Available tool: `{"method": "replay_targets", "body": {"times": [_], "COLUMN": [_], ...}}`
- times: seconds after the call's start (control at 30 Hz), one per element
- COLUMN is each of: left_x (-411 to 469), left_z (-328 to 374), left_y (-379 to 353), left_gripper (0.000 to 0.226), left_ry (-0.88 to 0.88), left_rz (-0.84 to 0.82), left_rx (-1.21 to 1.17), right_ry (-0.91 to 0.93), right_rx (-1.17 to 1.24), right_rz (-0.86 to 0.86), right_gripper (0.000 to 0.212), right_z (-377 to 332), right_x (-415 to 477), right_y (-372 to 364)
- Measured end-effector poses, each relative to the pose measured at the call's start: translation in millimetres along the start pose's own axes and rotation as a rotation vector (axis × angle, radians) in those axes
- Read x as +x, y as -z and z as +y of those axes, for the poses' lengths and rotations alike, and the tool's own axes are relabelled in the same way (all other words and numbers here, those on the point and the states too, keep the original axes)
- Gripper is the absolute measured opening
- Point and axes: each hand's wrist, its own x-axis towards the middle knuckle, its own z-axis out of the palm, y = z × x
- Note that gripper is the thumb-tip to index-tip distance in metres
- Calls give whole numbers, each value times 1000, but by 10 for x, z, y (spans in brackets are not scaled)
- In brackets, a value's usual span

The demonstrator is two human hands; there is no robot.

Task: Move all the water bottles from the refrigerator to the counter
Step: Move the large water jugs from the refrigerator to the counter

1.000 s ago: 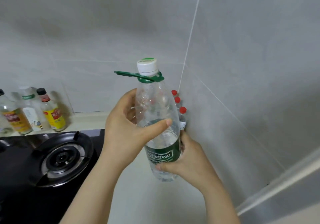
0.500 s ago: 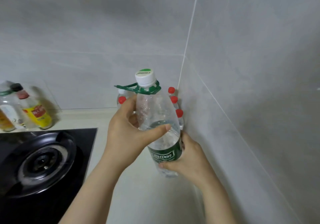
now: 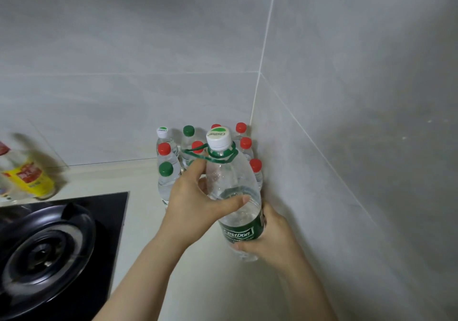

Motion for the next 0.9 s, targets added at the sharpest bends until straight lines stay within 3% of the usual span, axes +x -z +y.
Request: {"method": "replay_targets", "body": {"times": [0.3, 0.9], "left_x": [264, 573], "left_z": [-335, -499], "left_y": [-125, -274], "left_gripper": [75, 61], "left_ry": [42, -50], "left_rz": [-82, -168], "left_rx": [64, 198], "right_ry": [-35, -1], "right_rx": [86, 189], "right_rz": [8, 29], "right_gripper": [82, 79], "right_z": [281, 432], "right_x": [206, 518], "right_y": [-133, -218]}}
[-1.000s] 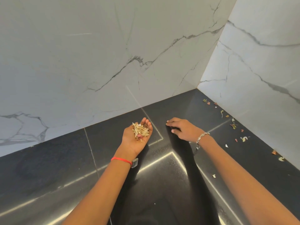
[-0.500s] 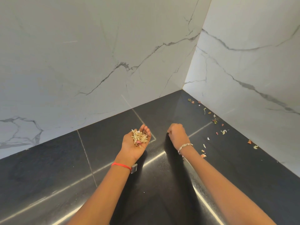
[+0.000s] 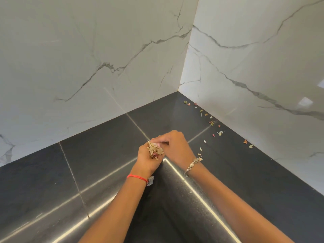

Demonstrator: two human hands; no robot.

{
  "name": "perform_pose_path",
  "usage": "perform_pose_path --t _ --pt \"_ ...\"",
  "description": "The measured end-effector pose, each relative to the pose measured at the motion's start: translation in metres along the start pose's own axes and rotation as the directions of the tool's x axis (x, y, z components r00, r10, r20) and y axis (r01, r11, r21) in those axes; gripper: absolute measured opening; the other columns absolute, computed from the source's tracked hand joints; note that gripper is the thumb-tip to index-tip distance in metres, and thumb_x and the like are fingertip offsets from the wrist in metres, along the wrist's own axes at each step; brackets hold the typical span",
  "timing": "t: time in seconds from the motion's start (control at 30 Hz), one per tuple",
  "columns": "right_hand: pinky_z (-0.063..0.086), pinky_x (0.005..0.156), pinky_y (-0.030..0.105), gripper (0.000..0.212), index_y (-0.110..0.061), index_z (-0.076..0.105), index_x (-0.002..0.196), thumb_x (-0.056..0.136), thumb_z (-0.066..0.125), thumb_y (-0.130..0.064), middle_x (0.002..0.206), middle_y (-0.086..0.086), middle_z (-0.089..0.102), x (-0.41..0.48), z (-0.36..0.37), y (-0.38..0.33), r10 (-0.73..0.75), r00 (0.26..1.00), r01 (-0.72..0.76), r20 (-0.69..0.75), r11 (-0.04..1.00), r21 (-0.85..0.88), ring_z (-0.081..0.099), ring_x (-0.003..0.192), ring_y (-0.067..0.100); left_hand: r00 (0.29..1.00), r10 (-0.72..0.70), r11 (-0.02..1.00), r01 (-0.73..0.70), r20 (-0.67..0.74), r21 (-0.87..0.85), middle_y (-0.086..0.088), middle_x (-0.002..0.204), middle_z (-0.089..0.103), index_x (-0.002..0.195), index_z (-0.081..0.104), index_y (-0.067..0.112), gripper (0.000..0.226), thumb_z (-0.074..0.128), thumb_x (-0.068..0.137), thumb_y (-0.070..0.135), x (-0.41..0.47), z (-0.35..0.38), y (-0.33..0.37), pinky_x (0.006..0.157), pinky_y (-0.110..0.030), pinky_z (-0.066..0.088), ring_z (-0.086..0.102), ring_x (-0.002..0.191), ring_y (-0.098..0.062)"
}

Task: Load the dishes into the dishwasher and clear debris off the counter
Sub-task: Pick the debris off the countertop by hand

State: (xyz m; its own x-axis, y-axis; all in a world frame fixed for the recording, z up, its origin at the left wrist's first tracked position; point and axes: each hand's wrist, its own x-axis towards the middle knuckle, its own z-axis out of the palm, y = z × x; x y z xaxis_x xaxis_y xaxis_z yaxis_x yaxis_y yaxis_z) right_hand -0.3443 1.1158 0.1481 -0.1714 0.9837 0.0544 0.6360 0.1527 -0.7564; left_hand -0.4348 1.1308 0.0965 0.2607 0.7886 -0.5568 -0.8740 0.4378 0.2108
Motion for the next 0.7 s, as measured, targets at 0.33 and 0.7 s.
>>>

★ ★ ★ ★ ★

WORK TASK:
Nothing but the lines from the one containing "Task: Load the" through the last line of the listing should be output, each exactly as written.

TASK RESULT:
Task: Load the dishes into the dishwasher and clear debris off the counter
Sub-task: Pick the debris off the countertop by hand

State: (xyz m; its own x-axis, y-axis; all in a world frame fixed for the recording, z up, its origin at the left wrist's first tracked position; point and axes: each hand's wrist, its own x-axis towards the middle knuckle, its own z-axis out of the palm, y = z × x; x y z xaxis_x xaxis_y xaxis_z yaxis_x yaxis_y yaxis_z) right_hand -0.3443 1.1158 0.1481 -0.1714 0.9837 0.0544 0.6360 0.1527 -0.7564; left_hand -0.4348 1.1308 0.0965 0.2607 0.7886 -0.5568 -0.8740 0.4378 0.2108
Motion for the next 0.7 s, as measured, targets at 0.33 and 0.7 s.
>>>

That is the complete output for this exercise.